Oracle FAQ | Your Portal to the Oracle Knowledge Grid |
![]() |
![]() |
Home -> Community -> Mailing Lists -> Oracle-L -> RE: Index question
Unless column d is routinely quite long in actual content there is unlikely
to be a downside.
The theoretical downside that could occur is if the extra keylength resulted in significantly more more blocks being scanned in the index in queries you actually ended up using, and/or caused additional depth for individual key lookups.
Conversely, if adding some modest in length columns to the index frequently results in your actual queries not having to visit the table for data, having an even longer index can result in a performance benefit.
Actual sizes, update index maintenance requirements, and queries used dominate over the theoretical concerns.

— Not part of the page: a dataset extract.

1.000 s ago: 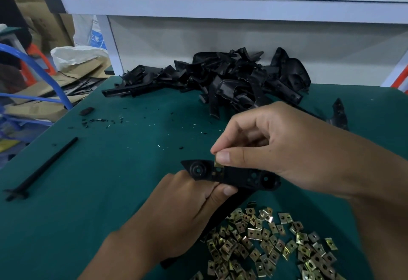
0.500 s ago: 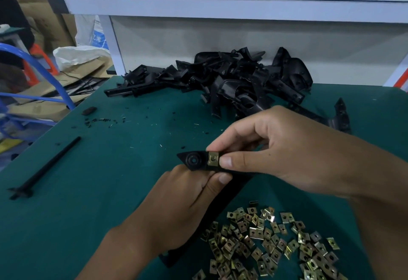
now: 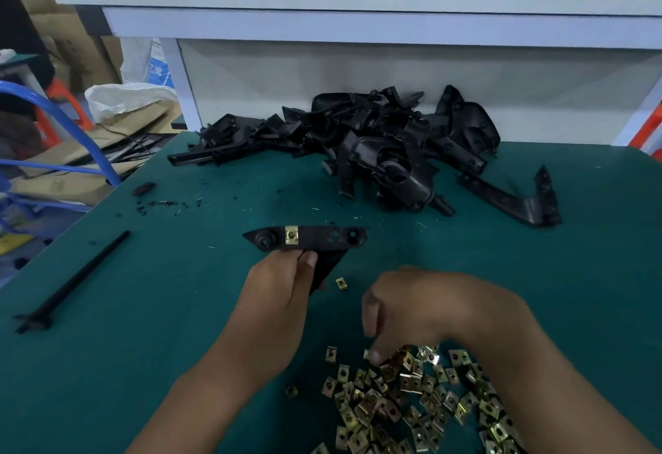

(By the way, at your release level, Oracle can use non-first index columns in some contexts, as well.)
mwf
-----Original Message-----
From: oracle-l-bounce_at_freelists.org
[mailto:oracle-l-bounce_at_freelists.org]On Behalf Of Rick Stephenson
Sent: Tuesday, August 10, 2004 11:09 AM
To: Oracle ListServ (oracle-l_at_freelists.org)
Subject: Index question
I have a query that references Table t column c in the where clause. Table t already has an index on (column c, column d). Is there any reason to add an index to table t that contains just column c? I know that Oracle will use the other index because of the leading column, but is there a performance hit due to it being a composite index?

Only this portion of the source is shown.